Task to carry out:
Provide the entries once more, identical in every word.
*** Supplied data Section Begins ***
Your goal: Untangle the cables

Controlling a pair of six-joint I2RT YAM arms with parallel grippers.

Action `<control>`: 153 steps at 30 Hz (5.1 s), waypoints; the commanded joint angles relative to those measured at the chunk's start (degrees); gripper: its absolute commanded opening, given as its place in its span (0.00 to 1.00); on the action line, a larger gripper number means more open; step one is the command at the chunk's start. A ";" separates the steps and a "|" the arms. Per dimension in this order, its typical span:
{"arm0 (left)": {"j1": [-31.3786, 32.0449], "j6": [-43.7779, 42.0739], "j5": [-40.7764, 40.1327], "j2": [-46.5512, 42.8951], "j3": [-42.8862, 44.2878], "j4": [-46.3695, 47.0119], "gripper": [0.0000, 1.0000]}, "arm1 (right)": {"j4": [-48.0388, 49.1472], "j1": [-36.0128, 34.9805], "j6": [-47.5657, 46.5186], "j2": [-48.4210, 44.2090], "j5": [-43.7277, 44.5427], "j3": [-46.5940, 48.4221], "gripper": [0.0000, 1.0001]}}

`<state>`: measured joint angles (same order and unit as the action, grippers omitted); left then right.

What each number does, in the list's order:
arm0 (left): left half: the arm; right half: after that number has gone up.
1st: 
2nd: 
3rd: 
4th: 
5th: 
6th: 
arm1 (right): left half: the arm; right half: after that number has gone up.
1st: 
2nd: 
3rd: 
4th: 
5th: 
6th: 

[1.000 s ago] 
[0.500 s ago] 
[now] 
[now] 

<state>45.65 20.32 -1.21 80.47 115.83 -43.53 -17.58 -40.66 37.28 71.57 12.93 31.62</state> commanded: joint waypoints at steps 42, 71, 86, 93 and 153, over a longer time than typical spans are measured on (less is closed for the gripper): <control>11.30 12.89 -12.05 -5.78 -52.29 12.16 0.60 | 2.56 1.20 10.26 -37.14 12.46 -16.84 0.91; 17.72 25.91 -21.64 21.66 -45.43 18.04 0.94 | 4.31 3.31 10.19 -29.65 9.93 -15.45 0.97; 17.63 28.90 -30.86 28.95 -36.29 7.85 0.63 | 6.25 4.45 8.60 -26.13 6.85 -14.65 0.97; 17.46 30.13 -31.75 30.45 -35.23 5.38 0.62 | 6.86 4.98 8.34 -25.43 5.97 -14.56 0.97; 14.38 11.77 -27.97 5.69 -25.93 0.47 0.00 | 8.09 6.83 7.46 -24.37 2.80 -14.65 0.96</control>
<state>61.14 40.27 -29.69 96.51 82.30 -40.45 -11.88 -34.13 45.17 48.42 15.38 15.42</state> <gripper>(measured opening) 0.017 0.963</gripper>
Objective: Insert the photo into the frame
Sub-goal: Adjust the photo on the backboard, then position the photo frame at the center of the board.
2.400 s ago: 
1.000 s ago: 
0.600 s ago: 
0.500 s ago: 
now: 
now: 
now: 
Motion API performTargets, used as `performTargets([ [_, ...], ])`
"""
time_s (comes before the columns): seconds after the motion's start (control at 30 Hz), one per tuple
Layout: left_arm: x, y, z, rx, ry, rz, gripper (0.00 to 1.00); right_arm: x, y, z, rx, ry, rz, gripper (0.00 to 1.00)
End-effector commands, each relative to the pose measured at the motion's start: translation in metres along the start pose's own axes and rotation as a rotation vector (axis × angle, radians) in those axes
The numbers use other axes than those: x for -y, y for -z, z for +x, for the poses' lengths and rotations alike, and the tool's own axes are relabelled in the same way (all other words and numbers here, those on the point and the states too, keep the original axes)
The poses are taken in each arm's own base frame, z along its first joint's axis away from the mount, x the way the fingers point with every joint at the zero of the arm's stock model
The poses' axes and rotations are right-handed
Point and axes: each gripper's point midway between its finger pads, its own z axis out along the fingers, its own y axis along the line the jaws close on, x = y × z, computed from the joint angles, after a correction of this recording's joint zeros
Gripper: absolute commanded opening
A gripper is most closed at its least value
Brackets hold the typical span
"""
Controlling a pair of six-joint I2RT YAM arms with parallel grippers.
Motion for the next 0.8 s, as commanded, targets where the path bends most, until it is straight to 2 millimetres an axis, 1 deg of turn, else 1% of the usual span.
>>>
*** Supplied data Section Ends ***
Completed exercise:
Your goal: Untangle the cables

Controlling a pair of six-joint I2RT YAM arms with parallel grippers.

Action `<control>`: 153 steps at 30 Hz (5.1 s), waypoints; the commanded joint angles relative to those measured at the chunk's start (degrees); gripper: its absolute commanded opening, given as its place in its span (0.00 to 1.00); on the action line, a larger gripper number means more open; step one is the command at the chunk's start. A ";" separates the steps and a "|" the arms. Per dimension in this order, its typical span:
{"arm0 (left)": {"j1": [-31.3786, 32.0449], "j6": [-43.7779, 42.0739], "j5": [-40.7764, 40.1327], "j2": [-46.5512, 42.8951], "j3": [-42.8862, 44.2878], "j4": [-46.3695, 47.0119], "gripper": [0.0000, 1.0000]}, "arm1 (right)": {"j4": [-48.0388, 49.1472], "j1": [-36.0128, 34.9805], "j6": [-47.5657, 46.5186], "j2": [-48.4210, 44.2090], "j5": [-43.7277, 44.5427], "j3": [-46.5940, 48.4221], "gripper": [0.0000, 1.0001]}}

`<state>`: measured joint angles (same order and unit as the action, grippers omitted); left then right.

What each number does, in the list's order:
arm0 (left): left half: the arm; right half: after that number has gone up.
1st: 
2nd: 
3rd: 
4th: 
5th: 
6th: 
arm1 (right): left half: the arm; right half: after that number has gone up.
1st: 
2nd: 
3rd: 
4th: 
5th: 
6th: 

[1.000 s ago] 
[0.500 s ago] 
[now] 
[now] 

<state>45.65 20.32 -1.21 80.47 115.83 -43.53 -17.58 -40.66 37.28 71.57 12.93 31.62</state> commanded: joint waypoints at steps 42, 71, 86, 93 and 153, over a longer time than typical spans are measured on (less is closed for the gripper): <control>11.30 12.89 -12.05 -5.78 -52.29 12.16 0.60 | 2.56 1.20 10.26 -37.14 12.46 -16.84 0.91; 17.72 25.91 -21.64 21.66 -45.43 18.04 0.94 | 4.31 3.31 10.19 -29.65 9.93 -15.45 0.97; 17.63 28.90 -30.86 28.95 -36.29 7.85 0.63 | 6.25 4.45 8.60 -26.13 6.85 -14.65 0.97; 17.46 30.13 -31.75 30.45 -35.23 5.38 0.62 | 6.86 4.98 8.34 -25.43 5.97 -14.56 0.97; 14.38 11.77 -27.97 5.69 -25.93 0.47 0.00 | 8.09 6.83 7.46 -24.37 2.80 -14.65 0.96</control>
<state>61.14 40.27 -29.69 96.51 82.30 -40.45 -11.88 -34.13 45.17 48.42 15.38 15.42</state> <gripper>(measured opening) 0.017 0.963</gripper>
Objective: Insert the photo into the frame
Sub-goal: Adjust the photo on the backboard, then position the photo frame at the center of the board.
2.400 s ago: 
1.000 s ago: 
0.600 s ago: 
0.500 s ago: 
now: 
now: 
now: 
Motion API performTargets, used as `performTargets([ [_, ...], ])`
"""
time_s (comes before the columns): seconds after the motion's start (control at 30 Hz), one per tuple
Layout: left_arm: x, y, z, rx, ry, rz, gripper (0.00 to 1.00); right_arm: x, y, z, rx, ry, rz, gripper (0.00 to 1.00)
End-effector commands, each relative to the pose measured at the motion's start: translation in metres along the start pose's own axes and rotation as a rotation vector (axis × angle, radians) in those axes
The numbers use other axes than those: x for -y, y for -z, z for +x, for the poses' lengths and rotations alike, and the tool's own axes are relabelled in the same way (all other words and numbers here, those on the point and the states too, keep the original axes)
The poses are taken in each arm's own base frame, z along its first joint's axis away from the mount, x the way the fingers point with every joint at the zero of the arm's stock model
The poses' axes and rotations are right-handed
Point and axes: each gripper's point midway between its finger pads, its own z axis out along the fingers, its own y axis along the line the jaws close on, x = y × z, computed from the joint angles, after a correction of this recording's joint zeros
Gripper: absolute commanded opening
A gripper is most closed at its least value
Brackets hold the typical span
"""
Controlling a pair of six-joint I2RT YAM arms with parallel grippers.
Motion for the next 0.8 s, as commanded, targets where the path bends most, until it is straight to 2 millimetres an axis, 1 deg of turn, else 1% of the usual span.
>>>

The exercise requires no further answer.